Give the data back exactly. Leave out any images.

= Beginning of Section =

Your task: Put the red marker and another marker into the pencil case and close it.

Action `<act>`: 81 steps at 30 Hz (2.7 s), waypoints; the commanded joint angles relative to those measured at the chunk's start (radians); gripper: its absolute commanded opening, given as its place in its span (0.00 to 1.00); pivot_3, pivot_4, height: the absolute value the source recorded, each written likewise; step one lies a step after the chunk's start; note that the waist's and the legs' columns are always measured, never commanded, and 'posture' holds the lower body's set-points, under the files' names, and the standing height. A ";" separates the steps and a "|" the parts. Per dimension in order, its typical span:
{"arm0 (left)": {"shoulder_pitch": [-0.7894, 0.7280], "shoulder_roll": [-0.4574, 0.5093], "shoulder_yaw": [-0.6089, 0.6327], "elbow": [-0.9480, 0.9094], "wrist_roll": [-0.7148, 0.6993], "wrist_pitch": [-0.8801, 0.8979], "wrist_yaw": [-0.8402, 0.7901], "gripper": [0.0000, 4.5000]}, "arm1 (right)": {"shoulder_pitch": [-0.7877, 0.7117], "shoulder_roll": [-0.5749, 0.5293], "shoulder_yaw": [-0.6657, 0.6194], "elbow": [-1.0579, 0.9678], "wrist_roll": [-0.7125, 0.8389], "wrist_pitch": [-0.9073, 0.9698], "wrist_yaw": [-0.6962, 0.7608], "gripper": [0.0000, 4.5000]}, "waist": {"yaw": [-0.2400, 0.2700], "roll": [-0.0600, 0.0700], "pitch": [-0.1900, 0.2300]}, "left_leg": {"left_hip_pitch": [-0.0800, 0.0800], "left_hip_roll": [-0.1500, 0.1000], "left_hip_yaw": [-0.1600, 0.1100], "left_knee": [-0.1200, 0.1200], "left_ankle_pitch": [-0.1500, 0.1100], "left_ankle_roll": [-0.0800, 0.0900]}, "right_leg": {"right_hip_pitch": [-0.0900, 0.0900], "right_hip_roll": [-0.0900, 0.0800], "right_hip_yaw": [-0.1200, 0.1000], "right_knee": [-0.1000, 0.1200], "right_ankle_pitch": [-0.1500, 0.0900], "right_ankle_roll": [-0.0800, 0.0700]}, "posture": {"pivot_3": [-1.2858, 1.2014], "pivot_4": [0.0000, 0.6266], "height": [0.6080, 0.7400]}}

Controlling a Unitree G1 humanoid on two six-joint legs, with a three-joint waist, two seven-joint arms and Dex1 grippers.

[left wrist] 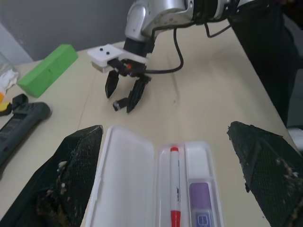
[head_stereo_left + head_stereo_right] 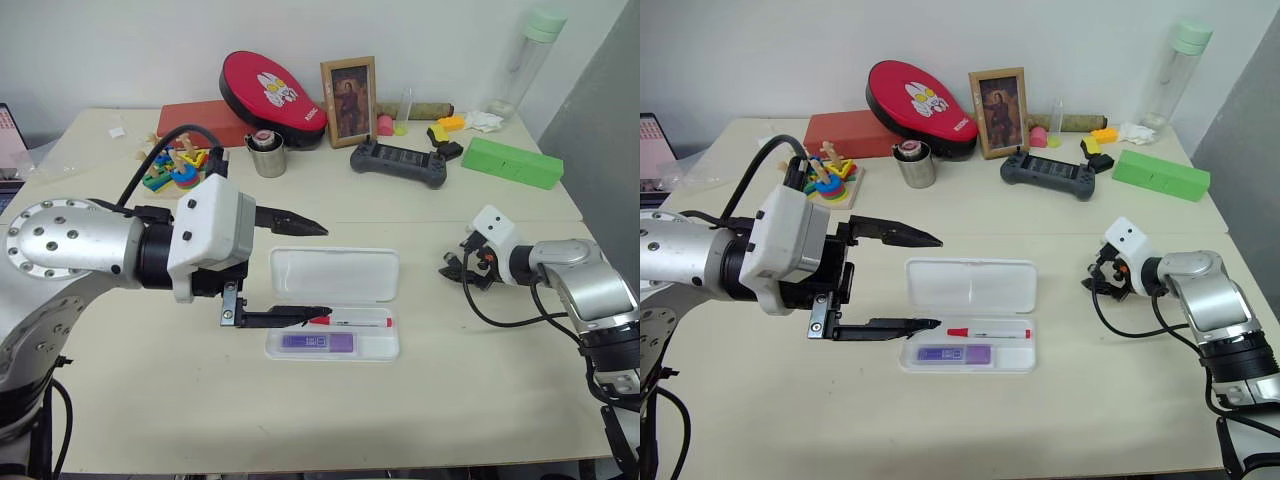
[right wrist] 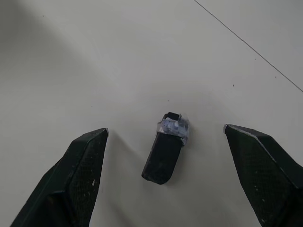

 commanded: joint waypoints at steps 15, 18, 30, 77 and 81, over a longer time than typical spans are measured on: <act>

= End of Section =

ANSWER TO THE EXERCISE |
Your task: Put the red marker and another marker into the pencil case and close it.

Action `<act>`: 81 steps at 30 Hz (2.7 s), waypoints; the commanded joint angles relative to those measured at the chunk's start (radians); gripper: its absolute commanded opening, given as its place in its span (0.00 to 1.00); pivot_3, pivot_4, height: the absolute value the source recorded, each written likewise; step one lies a step after the chunk's start; note that the waist's and the legs' columns are always measured, never commanded, and 'posture' holds the lower body's set-points, under the files' names, and the standing height. A ";" separates the steps and a "|" the parts. Per dimension in order, its typical span:
{"arm0 (left)": {"shoulder_pitch": [-0.7894, 0.7280], "shoulder_roll": [-0.4574, 0.5093], "shoulder_yaw": [-0.6089, 0.6327], "elbow": [-0.9480, 0.9094], "wrist_roll": [-0.7148, 0.6993], "wrist_pitch": [-0.8801, 0.8979], "wrist_yaw": [-0.8402, 0.7901], "gripper": [0.0000, 4.5000]}, "arm1 (right)": {"shoulder_pitch": [-0.7877, 0.7117], "shoulder_roll": [-0.5749, 0.5293], "shoulder_yaw": [-0.6657, 0.6194], "elbow": [-1.0579, 0.9678], "wrist_roll": [-0.7125, 0.8389], "wrist_pitch": [-0.9073, 0.9698], "wrist_yaw": [-0.6962, 0.7608], "gripper": [0.0000, 4.5000]}, "waist": {"yaw": [-0.2400, 0.2700], "roll": [-0.0600, 0.0700], "pitch": [-0.1900, 0.2300]}, "left_leg": {"left_hip_pitch": [-0.0800, 0.0800], "left_hip_roll": [-0.1500, 0.1000], "left_hip_yaw": [-0.1600, 0.1100], "left_knee": [-0.1200, 0.1200], "left_ankle_pitch": [-0.1500, 0.1100], "left_ankle_roll": [-0.0800, 0.0900]}, "right_leg": {"right_hip_pitch": [-0.0900, 0.0900], "right_hip_roll": [-0.0900, 0.0800], "right_hip_yaw": [-0.1200, 0.1000], "right_knee": [-0.1000, 0.1200], "right_ankle_pitch": [-0.1500, 0.0900], "right_ankle_roll": [-0.0800, 0.0700]}, "posture": {"pivot_3": [-1.2858, 1.2014], "pivot_4": [0.0000, 0.6266], "height": [0.6080, 0.7400]}}

Controlling a Unitree G1 humanoid on two six-joint legs, with a three-joint waist, two seven-joint arms and Dex1 grippers.

[left wrist] 
[head_stereo_left + head_stereo_right] 
[right wrist] 

 commanded: joint waypoints at steps 15, 18, 30, 77 and 81, over a longer time than typical spans are measured on: <act>

No more output will be added to the exercise.